- Your task:
Skip the pictures. Quote every line below, exactly, from the one with "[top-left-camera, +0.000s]" through the final line.

※ ※ ※

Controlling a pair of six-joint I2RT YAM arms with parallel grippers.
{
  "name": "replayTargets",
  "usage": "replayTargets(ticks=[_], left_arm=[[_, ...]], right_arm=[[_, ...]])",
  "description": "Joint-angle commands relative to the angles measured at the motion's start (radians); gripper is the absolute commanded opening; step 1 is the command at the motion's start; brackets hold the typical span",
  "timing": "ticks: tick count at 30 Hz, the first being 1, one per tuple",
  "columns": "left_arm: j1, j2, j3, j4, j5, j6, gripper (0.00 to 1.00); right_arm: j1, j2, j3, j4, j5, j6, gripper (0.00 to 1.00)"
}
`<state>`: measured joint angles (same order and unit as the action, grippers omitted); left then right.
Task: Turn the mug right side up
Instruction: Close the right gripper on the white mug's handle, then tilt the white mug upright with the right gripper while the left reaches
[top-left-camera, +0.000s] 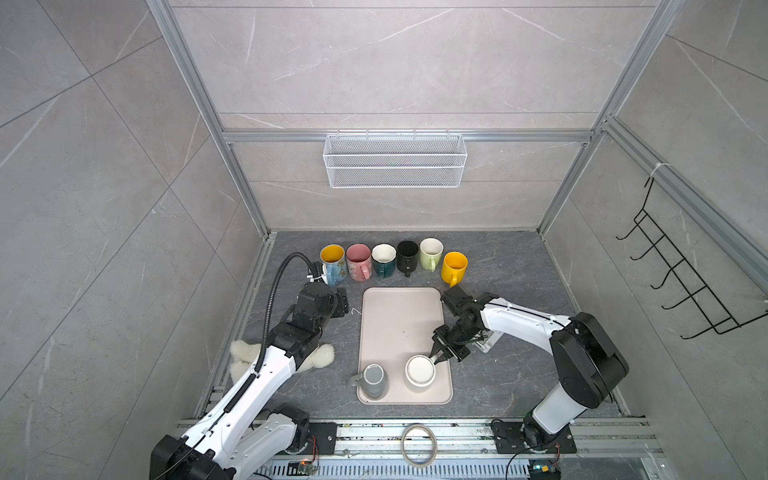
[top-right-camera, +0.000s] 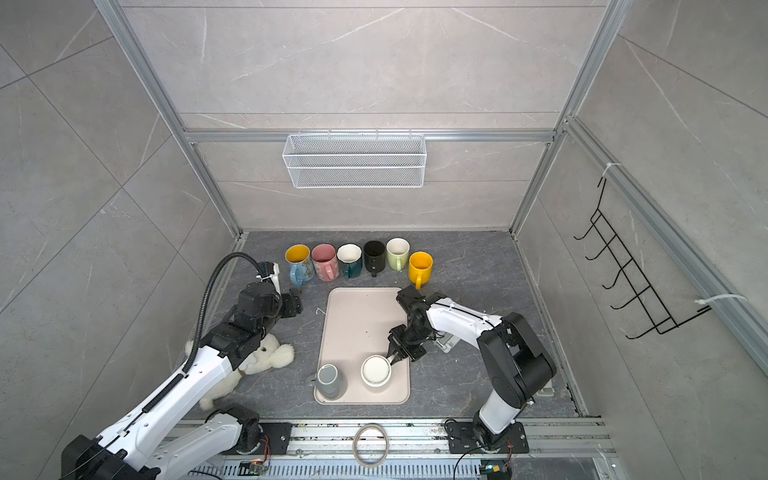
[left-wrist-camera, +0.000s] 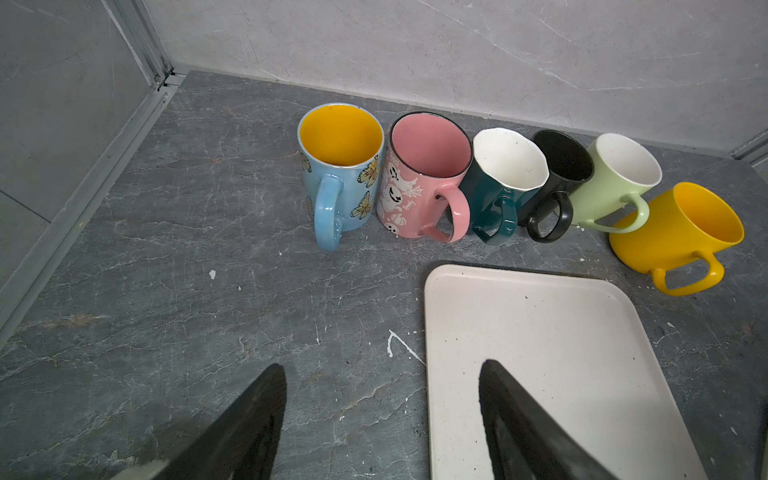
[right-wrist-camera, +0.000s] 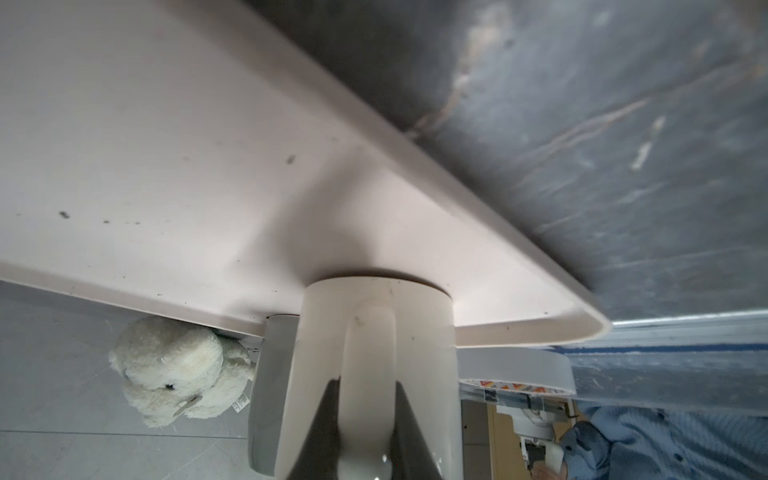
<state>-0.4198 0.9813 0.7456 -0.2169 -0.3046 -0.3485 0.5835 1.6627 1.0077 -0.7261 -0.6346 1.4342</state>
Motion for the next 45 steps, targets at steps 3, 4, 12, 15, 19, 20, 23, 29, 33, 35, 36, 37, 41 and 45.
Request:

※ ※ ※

- Task solution:
[top-left-camera, +0.000s] 
[top-right-camera, +0.000s] 
[left-wrist-camera, +0.000s] 
[right-wrist-camera, +0.000s] 
<state>-0.4198 0.9813 0.7456 -0.2169 -0.3046 -0.3485 0.5835 1.6627 1.0077 -0.7261 -0.6346 1.4342</state>
Motion for the next 45 steps, targets at steps 3, 4, 12, 15, 19, 20, 23, 29, 33, 35, 36, 37, 41 and 45.
Request:

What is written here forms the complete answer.